Good comments, and good suggestion re alternate fields for fallback. My last comment was mostly because I did not understand how you suggested to not return a character fallback if no Date was found. But now with suggestion, a quick test: packageDate <- function(pkg, lib.loc = NULL) { res <- suppressWarnings(packageDescription(pkg, lib.loc=lib.loc, fields = "Date")) if (is.na(res)) stop(gettextf("package %s not found", sQuote(pkg)), domain = NA) res <- as.Date(res) if (!is.na(res)) return(res) for (fld in c("Date/Publication", "Built", "Packaged")) { res <- suppressWarnings(packageDescription(pkg, lib.loc=lib.loc, fields = fld)) res <- as.Date(res) if (!is.na(res)) return(res) } res # default NA value } Happy to update the formal diff with something like this. The aforementioned package by Gabor is 'parsedate' but it also contains C code, and is on CRAN. Maybe be overkill here.

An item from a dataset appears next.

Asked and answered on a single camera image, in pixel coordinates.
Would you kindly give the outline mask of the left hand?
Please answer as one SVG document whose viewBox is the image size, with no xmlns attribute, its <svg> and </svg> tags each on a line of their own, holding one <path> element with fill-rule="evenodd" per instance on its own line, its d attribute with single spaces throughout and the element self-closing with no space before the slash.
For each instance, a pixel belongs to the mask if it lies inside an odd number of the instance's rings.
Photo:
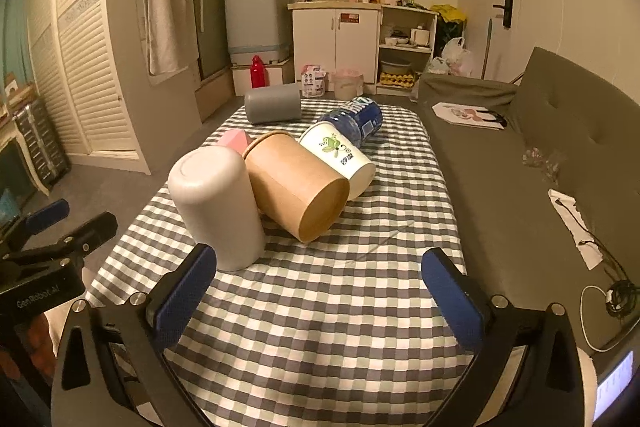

(In reply to Dirk Eddelbuettel from comment #5) and then you, DE, entered a better version into a completely unrelated bug report (https://bugs.r-project.org/bugzilla/show_bug.cgi?id=16496) Here it is, modified in the order of fields to be tried, according to my own proposal above: packageDate <- function(pkg, lib.loc = NULL) { for (fld in c("Date", "Packaged", "Date/Publication", "Built")) { res <- suppressWarnings(packageDescription(pkg, lib.loc=lib.loc, fields = fld)) res <- as.Date(res) if (!is.na(res)) return(res) } res # default NA value } This looks quite good now in my view. I don't like the use of suppressWarnings() and may want to add an argument to packageDescription() instead.
Yes, sorry. For me (Chrome, Linux) bugzilla jumps to a _different_ bug report of mine after I save an update. I think the suppressMessages() use was copied over from packageVersion. In r-devel right now: packageVersion <- function(pkg, lib.loc = NULL) { res <- suppressWarnings(packageDescription(pkg, lib.loc=lib.loc, fields = "Version")) if (!is.na(res)) package_version(res) else stop(gettextf("package %s not found", sQuote(pkg)), domain = NA) } I am fine either way and happy to update the suggest patch (including the help page mentioning that we now try multiple fields).
I have now committed a "first proposal" of a new packageDate() to R-devel (svn rev 73925). It does start with trying the "Date" field and trying *some* date formats. but these are both arguments to the functions that also could still get different defaults before release. After applying it the result of installed.packages() for a huge library of "all" (almost) of CRAN and 100s of more packages (mostly bioConductor), I think it could become smarter: If the formats it tried for "Date" gives a date with year before 2000 (say, or '1950') it should drop it and try other formats or other fields. Notably "Packaged" would be quite reliable ... but has not always been present in my huge list of packages. Let's do some experiments with this definition and get proposals for improvements, ideally before release next spring. As "PR" I now close this... which does not preclude us adding feature requests etc here.